While the UK has seen changes in consumer behavior, with fewer hair salon appointments and some dwindling beauty shoppers, L’Oreal has captured many of these changes, it said. -he declares. For example, people were going to the hair salon less, at-home hair dyes were growing, as were high-end shampoos, and L’Oreal had lots of deals at different price points across all categories for any bargain behavior.
L’Oreal’s typical consumer profile also meant inflation didn’t hit businesses so hard, Hieronimus said.
“Overall, stocks are doing quite well in the UK because I think the consumers we sell our products to in most countries are not the most vulnerable to inflation… We are so, of course, watching what’s happening in the UK, but if I look at France, if I look at Spain, where I’ve just come from, we continue to see good momentum.
“…Generally, people are getting used to inflation and have the intention to spend,”said the CEO.
China – a market facing significant challenges given continued and repeated COVID-19 lockdowns – was different, with business weighed down by these ongoing restrictions.
Focus on fragrances and skin care
According to comments made during L’Oreal’s first half (H1) 2022 results, Hieronimus reiterated the strength of fragrances globally.
He told analysts that fragrance growth was “a trend that will last”, with L’Oréal continuing to perform ahead of global market growth.
“It’s a category that, you know, men, women around the world have really fallen in love with post-COVID,”he said. And the continued engagement with fragrances was driven by self-indulgence and continued socialization among consumers, he said.
On the business front, however, the CEO said L’Oreal had been unable to realize its true growth aspirations in the category due to a shortage of glass bottles.
“Obviously, after COVID, many glass manufacturers had shut down some furnaces or slowed down their business. It takes time to rekindle. And as the market rebounded much stronger than expected, and as we really outperformed the perfume market, we struggled to have everything we needed (…) We must admit, we are today now limited by capacity and unfortunately this is one area where you can’t build capacity very quickly; it takes time. So it’s just a matter of good forecasting, good negotiations, and hopefully given our size, we can get good allocations from the glass manufacturers.
In skincare, he said active cosmetics were “really fly”, with SkinCeuticals, a brand that was a small European drugstore brand 10 years ago and is now enjoying double-digit growth. L’Oréal Paris also performed well in skincare thanks to the launch of its pure vitamin C serum, which had been a “phenomenal success”.

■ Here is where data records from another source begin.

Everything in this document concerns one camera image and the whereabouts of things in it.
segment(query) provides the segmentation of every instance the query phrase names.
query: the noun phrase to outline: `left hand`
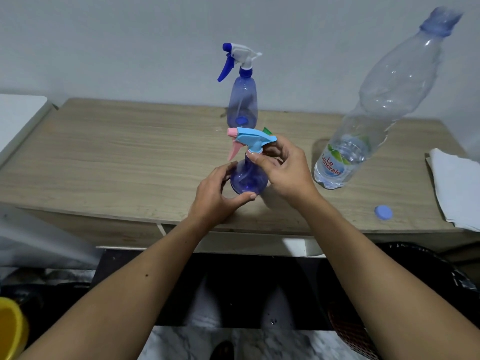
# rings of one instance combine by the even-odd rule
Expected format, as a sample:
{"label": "left hand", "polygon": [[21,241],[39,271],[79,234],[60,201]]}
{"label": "left hand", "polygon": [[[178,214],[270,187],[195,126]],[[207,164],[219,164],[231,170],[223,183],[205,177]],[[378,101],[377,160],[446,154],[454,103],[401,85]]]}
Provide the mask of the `left hand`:
{"label": "left hand", "polygon": [[208,225],[208,229],[211,229],[223,222],[240,206],[255,199],[257,195],[253,192],[243,192],[235,198],[225,198],[222,195],[223,187],[230,179],[230,172],[236,166],[237,162],[218,166],[200,182],[197,195],[188,212],[189,218],[199,219]]}

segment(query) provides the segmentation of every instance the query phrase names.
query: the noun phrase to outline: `wooden tabletop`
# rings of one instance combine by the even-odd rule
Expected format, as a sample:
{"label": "wooden tabletop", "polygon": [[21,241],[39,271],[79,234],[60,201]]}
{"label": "wooden tabletop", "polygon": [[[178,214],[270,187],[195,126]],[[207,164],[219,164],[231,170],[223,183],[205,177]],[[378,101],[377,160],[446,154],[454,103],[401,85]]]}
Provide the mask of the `wooden tabletop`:
{"label": "wooden tabletop", "polygon": [[[267,126],[305,150],[310,167],[341,116],[260,111]],[[175,224],[198,183],[227,162],[225,109],[70,99],[50,113],[0,170],[0,202],[23,208]],[[425,153],[464,154],[437,120],[405,119],[347,186],[318,190],[363,232],[454,231],[442,219]],[[241,150],[236,159],[243,159]],[[230,185],[225,195],[235,193]],[[375,217],[389,205],[393,218]],[[218,229],[308,235],[300,215],[267,187]]]}

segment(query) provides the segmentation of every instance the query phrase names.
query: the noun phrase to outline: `spray bottle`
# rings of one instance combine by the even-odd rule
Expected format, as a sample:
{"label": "spray bottle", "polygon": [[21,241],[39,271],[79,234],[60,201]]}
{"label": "spray bottle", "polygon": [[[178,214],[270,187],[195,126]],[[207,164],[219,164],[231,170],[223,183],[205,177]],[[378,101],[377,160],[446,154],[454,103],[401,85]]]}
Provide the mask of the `spray bottle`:
{"label": "spray bottle", "polygon": [[[232,160],[240,148],[245,145],[248,146],[251,153],[261,154],[265,144],[277,141],[276,136],[267,135],[254,128],[231,127],[226,134],[233,138],[232,150],[228,155],[228,160]],[[245,155],[245,159],[240,161],[231,173],[230,182],[233,190],[238,194],[243,192],[260,194],[267,187],[268,176],[261,167],[252,163]]]}
{"label": "spray bottle", "polygon": [[230,103],[226,111],[226,122],[231,128],[254,128],[257,125],[257,86],[252,78],[252,60],[261,56],[249,47],[240,44],[224,43],[227,52],[226,62],[218,78],[222,82],[236,63],[241,63],[240,77],[233,83]]}

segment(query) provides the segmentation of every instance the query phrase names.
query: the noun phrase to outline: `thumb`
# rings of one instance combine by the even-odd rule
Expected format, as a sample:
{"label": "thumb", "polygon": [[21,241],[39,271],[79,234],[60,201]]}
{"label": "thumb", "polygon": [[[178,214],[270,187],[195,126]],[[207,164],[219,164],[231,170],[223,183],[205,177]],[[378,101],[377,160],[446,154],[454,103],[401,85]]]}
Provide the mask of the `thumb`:
{"label": "thumb", "polygon": [[275,169],[275,165],[268,160],[268,158],[262,154],[251,152],[247,150],[247,157],[256,165],[258,165],[263,171],[270,176],[272,170]]}
{"label": "thumb", "polygon": [[243,192],[235,198],[228,199],[228,204],[233,208],[237,209],[249,201],[253,201],[257,195],[254,192]]}

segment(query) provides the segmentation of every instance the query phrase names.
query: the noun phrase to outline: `hand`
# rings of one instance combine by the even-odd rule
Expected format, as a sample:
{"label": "hand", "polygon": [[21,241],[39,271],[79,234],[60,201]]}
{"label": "hand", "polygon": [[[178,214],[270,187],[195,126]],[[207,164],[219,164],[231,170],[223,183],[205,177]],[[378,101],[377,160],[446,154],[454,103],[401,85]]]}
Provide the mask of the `hand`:
{"label": "hand", "polygon": [[257,195],[254,192],[243,192],[235,198],[225,198],[222,195],[223,187],[230,179],[231,170],[236,166],[237,162],[218,166],[200,182],[195,200],[190,206],[189,218],[199,219],[210,230],[239,207],[255,199]]}
{"label": "hand", "polygon": [[303,198],[320,193],[312,180],[305,152],[287,138],[276,137],[276,142],[263,147],[263,155],[247,151],[247,156],[265,171],[275,191],[298,208]]}

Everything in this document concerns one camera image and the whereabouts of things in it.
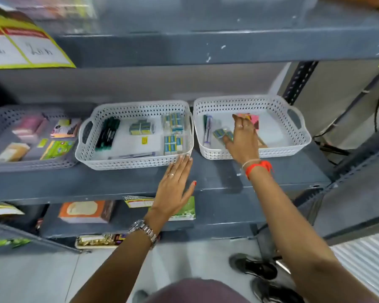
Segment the bundle of pens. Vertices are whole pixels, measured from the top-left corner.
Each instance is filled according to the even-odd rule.
[[[103,128],[101,129],[100,137],[98,138],[97,144],[95,146],[96,151],[110,150],[112,147],[112,142],[115,138],[116,131],[119,127],[121,120],[110,117],[106,119],[103,123]]]

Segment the floor grout line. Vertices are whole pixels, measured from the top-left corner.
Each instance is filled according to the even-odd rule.
[[[76,265],[74,266],[73,274],[71,275],[69,288],[67,289],[67,293],[66,293],[66,297],[65,297],[65,303],[67,303],[66,300],[67,300],[67,297],[69,295],[69,291],[70,291],[70,287],[71,287],[71,282],[73,281],[73,277],[74,277],[74,274],[76,272],[76,268],[77,268],[77,264],[79,263],[80,256],[81,256],[81,254],[79,254],[78,257],[77,257]]]

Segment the orange box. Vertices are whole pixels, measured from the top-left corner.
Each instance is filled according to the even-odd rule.
[[[115,201],[68,202],[61,207],[58,217],[68,223],[107,223]]]

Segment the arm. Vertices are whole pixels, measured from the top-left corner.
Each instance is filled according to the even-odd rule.
[[[244,170],[258,163],[257,133],[249,120],[233,115],[234,141],[226,148]],[[250,173],[274,242],[292,273],[298,291],[309,302],[379,302],[379,298],[343,268],[326,242],[299,213],[263,167]]]
[[[181,155],[175,164],[168,166],[157,189],[153,206],[144,217],[155,234],[159,234],[168,219],[192,196],[196,181],[183,194],[191,166],[192,158],[189,155]],[[70,302],[126,302],[150,246],[150,238],[142,230],[129,234]]]

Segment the white plastic basket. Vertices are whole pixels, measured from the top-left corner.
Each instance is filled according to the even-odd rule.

Future growth and innovation
Regarding the future of the entire global business, Hieronimus said: “Despite the current uncertainties, we remain confident in the outlook for the global beauty market, which once again confirms its resilience; confident in our ability to innovate; and confident in our ability to outperform the market and deliver another year of sales and earnings growth in 2022.”
L’Oréal, he said, would continue to invest in innovation, enhancement and emerging markets to ensure future growth.